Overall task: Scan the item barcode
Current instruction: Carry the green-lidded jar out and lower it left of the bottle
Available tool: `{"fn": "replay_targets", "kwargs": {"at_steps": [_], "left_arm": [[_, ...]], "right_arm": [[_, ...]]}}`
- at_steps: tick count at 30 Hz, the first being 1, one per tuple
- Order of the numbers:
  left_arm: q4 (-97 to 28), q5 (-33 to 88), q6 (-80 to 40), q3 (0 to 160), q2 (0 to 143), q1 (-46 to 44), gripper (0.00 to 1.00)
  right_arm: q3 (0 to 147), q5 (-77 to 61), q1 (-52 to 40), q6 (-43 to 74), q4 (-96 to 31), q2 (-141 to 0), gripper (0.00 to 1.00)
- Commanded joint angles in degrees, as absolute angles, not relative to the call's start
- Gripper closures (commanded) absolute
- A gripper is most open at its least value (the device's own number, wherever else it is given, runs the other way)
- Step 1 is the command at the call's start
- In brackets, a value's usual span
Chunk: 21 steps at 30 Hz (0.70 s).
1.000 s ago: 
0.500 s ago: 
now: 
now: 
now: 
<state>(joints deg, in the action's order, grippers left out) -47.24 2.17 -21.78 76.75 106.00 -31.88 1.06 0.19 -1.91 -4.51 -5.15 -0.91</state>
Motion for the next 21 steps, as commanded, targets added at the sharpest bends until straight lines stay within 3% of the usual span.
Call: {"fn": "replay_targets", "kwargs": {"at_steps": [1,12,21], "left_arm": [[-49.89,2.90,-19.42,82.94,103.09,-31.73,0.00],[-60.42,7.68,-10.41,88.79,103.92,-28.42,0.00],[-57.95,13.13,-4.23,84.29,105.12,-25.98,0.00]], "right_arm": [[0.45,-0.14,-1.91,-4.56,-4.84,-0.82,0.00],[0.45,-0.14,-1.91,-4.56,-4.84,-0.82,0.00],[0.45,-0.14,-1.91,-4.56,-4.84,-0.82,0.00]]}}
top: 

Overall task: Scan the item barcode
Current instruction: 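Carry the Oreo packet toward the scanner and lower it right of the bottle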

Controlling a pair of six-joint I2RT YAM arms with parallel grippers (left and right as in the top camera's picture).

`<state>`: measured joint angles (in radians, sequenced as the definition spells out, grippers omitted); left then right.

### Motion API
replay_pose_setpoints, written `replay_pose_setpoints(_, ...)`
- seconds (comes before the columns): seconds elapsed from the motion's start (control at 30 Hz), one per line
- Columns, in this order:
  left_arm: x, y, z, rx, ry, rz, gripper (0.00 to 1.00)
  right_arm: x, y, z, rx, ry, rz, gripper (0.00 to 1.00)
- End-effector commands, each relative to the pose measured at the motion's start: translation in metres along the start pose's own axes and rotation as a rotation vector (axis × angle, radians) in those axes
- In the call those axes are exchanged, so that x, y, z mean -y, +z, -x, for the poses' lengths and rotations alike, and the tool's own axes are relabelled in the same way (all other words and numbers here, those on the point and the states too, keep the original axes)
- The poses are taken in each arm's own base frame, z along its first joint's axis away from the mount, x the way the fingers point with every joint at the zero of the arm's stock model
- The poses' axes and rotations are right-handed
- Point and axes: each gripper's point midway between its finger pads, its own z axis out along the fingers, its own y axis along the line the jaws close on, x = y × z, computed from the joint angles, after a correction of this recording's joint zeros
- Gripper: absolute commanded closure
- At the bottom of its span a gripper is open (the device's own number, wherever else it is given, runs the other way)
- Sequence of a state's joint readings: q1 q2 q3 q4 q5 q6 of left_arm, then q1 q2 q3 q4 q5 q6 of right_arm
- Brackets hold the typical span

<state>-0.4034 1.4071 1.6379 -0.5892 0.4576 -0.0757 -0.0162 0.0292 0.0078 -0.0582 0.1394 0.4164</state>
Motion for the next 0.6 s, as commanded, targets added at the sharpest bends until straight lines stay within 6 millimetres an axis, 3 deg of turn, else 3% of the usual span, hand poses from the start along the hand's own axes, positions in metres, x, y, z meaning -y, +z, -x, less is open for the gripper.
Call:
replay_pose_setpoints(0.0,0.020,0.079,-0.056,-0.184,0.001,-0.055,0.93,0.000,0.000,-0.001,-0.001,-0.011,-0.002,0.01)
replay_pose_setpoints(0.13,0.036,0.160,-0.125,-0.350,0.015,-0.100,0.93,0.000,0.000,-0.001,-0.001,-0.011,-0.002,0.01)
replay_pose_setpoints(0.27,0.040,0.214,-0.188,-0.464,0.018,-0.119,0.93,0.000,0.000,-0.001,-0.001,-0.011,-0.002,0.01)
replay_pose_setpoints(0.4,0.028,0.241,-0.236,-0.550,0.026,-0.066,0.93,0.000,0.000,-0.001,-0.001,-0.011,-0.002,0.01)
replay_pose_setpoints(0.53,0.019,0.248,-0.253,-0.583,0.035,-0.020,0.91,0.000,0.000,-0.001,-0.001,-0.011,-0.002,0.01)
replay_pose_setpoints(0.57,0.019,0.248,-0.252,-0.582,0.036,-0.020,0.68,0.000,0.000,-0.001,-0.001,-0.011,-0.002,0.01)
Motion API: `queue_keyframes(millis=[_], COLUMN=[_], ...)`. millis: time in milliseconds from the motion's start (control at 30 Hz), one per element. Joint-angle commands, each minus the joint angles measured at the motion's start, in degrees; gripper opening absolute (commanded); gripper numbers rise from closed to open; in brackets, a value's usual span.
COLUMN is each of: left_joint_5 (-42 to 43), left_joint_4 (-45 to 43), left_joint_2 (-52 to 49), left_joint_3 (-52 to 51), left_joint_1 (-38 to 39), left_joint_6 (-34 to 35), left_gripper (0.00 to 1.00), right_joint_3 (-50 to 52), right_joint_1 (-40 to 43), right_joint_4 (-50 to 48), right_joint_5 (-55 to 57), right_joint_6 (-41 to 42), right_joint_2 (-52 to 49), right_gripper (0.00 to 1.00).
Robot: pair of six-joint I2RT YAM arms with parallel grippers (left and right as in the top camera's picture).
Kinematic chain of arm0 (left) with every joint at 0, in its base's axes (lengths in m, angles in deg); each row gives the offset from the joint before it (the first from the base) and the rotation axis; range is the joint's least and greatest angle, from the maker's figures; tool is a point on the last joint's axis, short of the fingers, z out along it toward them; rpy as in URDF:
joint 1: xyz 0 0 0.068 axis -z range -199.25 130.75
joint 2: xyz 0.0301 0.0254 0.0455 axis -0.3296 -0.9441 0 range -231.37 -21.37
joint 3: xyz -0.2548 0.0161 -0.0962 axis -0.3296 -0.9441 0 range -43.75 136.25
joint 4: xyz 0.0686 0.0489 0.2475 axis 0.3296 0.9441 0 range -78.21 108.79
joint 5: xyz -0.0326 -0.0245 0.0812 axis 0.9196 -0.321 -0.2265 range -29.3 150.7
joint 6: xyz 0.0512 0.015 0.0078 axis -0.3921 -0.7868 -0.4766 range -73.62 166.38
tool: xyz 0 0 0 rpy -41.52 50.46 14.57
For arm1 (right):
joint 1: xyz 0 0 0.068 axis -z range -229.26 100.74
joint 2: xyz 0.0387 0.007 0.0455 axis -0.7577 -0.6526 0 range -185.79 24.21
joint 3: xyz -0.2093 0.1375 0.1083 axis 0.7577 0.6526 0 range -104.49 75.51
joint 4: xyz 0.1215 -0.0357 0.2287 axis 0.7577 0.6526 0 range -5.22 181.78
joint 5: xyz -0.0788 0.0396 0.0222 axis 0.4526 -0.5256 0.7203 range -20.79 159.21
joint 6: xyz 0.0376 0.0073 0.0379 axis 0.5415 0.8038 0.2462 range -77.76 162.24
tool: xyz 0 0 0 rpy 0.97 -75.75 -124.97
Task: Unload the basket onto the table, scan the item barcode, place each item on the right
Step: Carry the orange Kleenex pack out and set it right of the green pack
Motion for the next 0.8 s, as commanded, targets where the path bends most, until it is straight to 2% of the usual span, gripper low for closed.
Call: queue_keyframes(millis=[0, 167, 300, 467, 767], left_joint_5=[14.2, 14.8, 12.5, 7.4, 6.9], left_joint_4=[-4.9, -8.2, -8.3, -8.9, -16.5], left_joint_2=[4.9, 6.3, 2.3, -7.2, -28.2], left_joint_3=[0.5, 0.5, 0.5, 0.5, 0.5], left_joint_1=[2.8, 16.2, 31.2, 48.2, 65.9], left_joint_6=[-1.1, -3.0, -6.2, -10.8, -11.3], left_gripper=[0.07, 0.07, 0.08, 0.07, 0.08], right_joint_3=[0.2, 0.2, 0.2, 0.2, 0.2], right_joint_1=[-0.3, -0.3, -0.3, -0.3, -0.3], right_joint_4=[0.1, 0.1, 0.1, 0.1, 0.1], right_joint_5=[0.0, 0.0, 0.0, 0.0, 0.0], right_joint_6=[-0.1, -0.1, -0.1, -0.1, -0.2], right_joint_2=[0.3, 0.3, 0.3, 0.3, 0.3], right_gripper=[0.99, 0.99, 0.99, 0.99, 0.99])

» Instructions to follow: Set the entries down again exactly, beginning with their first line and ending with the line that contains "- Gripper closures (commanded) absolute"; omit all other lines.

» Reply:
Overall task: Scan the item barcode
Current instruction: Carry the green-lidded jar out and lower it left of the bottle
Available tool: `{"fn": "replay_targets", "kwargs": {"at_steps": [_], "left_arm": [[_, ...]], "right_arm": [[_, ...]]}}`
- at_steps: tick count at 30 Hz, the first being 1, one per tuple
- Order of the numbers:
  left_arm: q4 (-97 to 28), q5 (-33 to 88), q6 (-80 to 40), q3 (0 to 160), q2 (0 to 143), q1 (-46 to 44), gripper (0.00 to 1.00)
  right_arm: q3 (0 to 147), q5 (-77 to 61), q1 (-52 to 40), q6 (-43 to 74), q4 (-96 to 31), q2 (-141 to 0), gripper (0.00 to 1.00)
- Commanded joint angles in degrees, as absolute angles, not relative to the call's start
- Gripper closures (commanded) absolute

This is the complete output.